I don’t see where you’re going with this “gender neutral” stuff. We don’t live in the 50s anymore where children were always awarded to the mother.

Now, if it’s Eve and Adriana who are married, and Eve has a fling with this guy Adam, the same thing applies. Cain (he sone of Eve and Adam) does’t automatically go solely to Eve if Adam wants to press for paternal rights.

I’m not seeing the confusion here.

So you believe that women who can’t carry a child should be limited to adoption? You understand that in surrogacy, the child is not genetically related to the surrogate? To quote Friends, her oven, but totally their bun. If the surrogate’s egg is used, she is not a surrogate, but a mother giving up her child for adoption.

The confusion seems willful. The OP seems to think that a gender neutral reading of the law would require any child born with one parent who is married to someone else would require the child to be removed from the single parent and the single parent to lose all rights to custody or responsibility for support.
What the OP seems to miss or ignore is that the presumed paternity laws only apply in cases where the paternity is not disputed by either the genetic father or the husband. If either contests this at the time of birth, testing will determine who the father is. In some cases, the husband may lose the opportunity to contest if he waits to long, but the genetic father can put forward his suit at any time.

The responsibility varies upon where you live and you’d have to enquire to find out what it was.

In the UK, if I, as a woman, am married to another woman (and the same was true for civil partnershis from about two years ago), and she has a baby via clinic, then I can be put on the birth certificate for said baby and will be liable for parental support, etc. If I’m not married to her, but sign up to making babies with her via a clinic (which she could have done without me), and then have my name put on the birth certificate as parent two, then I am also liable.

It’s essentially the same as for married mixed-sex couples where the father is assumed and for unmarried mixed-sex couples where the father is on the birth certificate.

A man+man coupling cannot create a child on a one-night-stand. Neither can a female+female coupling. It’s equal in that respect.

There are some parental rights with the responsibilities, of course.

I don’t actually know where any of this is coming from.

Yes agreed as that was not expressed when that law was stated.

Questions about surrogates. Is not some form of surrogacy where the egg of the surrogate is used?

Was there not a case where a contracted surrogate, wanting the child contested the contract, was awarded the child & declared the mother? I did think that was the standard.

Or in IL, at least, a voluntary acknowledgement of paternity by the biological father. (I recently worked on an immigration case in which the marriage of the immigrant in question broke up because his wife had a child by another man.)

Further details here.

And then, of course, you have train wrecks like the Baby Richard case. Because heterosexual bio-parents are always models of stability.

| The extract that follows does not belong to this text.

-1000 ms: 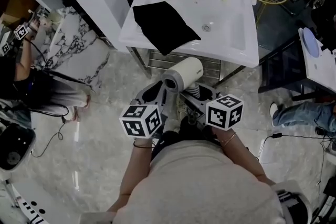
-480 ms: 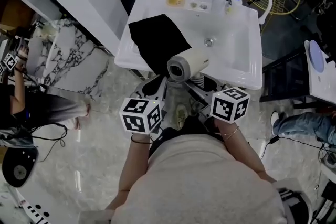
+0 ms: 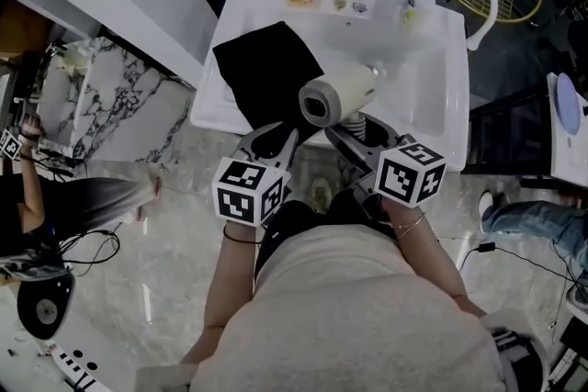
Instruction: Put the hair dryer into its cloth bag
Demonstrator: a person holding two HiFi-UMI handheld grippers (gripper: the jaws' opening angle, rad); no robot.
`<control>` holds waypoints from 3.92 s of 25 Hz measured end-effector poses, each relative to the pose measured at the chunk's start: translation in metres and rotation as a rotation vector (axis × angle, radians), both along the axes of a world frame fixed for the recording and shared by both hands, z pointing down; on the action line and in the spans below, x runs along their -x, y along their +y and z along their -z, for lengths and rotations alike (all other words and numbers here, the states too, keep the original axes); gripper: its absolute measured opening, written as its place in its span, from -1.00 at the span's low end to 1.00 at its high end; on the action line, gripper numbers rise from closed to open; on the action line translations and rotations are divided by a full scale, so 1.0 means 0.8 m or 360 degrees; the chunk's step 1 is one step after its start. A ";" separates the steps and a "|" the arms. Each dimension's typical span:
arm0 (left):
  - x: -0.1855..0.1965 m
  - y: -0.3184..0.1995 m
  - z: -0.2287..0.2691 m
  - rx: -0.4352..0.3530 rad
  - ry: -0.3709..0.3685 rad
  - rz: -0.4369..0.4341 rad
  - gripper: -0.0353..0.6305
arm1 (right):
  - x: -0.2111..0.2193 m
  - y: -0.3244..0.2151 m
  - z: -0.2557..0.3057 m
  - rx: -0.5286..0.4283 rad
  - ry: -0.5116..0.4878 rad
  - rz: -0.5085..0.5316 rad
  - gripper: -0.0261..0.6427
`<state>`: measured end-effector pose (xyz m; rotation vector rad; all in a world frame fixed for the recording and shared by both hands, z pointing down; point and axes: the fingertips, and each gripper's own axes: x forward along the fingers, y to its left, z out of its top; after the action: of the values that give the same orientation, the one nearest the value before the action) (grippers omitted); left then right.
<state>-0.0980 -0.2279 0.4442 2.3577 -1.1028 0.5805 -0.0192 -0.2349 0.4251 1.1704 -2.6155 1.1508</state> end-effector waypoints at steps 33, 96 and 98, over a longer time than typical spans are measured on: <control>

My example arose from my family situation.

My mother’s lesbian partner conceived via AI. They raised the child together for about 5 years. Then my mother’s relationship with her partner ended.

Under the law of the state where they lived my mother could not be put on the child’s birth certificate. My mother had zero legal rights as regards to the child. And the birth mother knew that and took full cruel advantage of it by cutting off all contact.

Kids of same sex partners deserve better. They deserve the protections of the family courts to look after their interests. They deserve that both parents will be held responsible for meeting the needs of the child. They deserve to maintain loving healthy relationships with both parents, even if their parents split up.

Hopefully with the changing attitudes around SSM these deficiencies in areas of family law will be addressed. I’d like to think it will automatically be changed as SSM is legalized but I expect some states to battle every step of the way.